URL : https://doi.org/10.1145/3313831.3376128

未熟児の母体の皮膚間保持をシミュレーションするためのデバイス:Calmerの設計と評価

Designing and Evaluating Calmer, a Device for Simulating Maternal Skin-to-Skin Holding for Premature Infants [1]

スウェーデンのウメオ大学デザイン研究所らが、未熟児の母親の皮膚保持の重要な側面をシミュレートする技術であるCalmerの設計と展開について、その研究成果をCHI会議にて報告しています。Calmerのインスピレーション、アプローチ、物理設計、および新生児集中治療室への導入について、書かれています。

母体の皮膚と皮膚をつなぐことで、医療処置中の新生児の痛みを50%まで緩和でき、体重増加、睡眠、その後の発達を改善できます。しかし、親が常にいるとは限りません。乳児によっては、壊れやすくて拘束できない場合があります。このギャップを狙った介入は、母親をこの親密な役割に取って代わり、うつ病に曝され、母親の絆を危険にさらすものとして認識される可能性があります。

研究チームらは、10年以上にわたり、Calmerを繰り返し開発し、ランダム化臨床試験で乳児の健康上の利点を実証し、その研究成果を2020年度のCHI会議にて報告しています。ここでは、社会的および技術的に複雑なコンテキストでこの目標を追求することを報告し、考察しています。制約、戦略、機能、デバイスの受信や、母親に代替されたもの、というより、つながっていると感じるなど驚きがあったそうです。
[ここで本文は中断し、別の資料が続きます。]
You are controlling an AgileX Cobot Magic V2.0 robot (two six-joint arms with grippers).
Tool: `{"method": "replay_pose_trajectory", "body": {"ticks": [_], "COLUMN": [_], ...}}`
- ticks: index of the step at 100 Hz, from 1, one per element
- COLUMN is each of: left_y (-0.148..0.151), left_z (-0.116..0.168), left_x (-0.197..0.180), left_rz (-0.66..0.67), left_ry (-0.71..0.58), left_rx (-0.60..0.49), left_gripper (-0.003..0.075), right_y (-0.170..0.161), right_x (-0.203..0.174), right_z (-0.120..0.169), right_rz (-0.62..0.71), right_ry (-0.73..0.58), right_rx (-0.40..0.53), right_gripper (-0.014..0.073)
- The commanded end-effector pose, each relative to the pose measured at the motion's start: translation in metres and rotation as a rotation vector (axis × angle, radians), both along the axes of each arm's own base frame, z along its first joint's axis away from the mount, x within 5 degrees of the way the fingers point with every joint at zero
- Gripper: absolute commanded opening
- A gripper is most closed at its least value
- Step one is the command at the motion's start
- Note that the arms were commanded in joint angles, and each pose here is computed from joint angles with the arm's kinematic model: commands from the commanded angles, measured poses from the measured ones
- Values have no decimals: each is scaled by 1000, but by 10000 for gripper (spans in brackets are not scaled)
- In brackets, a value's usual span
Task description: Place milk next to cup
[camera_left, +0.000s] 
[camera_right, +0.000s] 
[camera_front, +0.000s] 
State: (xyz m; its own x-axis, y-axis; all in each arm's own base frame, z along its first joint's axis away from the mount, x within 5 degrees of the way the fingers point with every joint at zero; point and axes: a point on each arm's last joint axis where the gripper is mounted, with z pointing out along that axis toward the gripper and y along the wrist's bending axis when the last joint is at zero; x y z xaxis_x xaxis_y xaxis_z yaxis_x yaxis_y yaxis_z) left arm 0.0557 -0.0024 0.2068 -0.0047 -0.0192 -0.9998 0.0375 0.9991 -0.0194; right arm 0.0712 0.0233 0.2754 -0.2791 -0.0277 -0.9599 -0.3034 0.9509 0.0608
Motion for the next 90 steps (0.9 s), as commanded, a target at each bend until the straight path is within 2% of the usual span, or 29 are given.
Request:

URL : https://dl.acm.org/doi/pdf/10.1145/3313831.3376539

[1] : Hauser, S., Suto, M. J., Holsti, L., Ranger, M., & MacLean, K. E. (2020, April). Designing and Evaluating Calmer, a Device for Simulating Maternal Skin-to-Skin Holding for Premature Infants. In Proceedings of the 2020 CHI Conference on Human Factors in Computing Systems (pp. 1-15).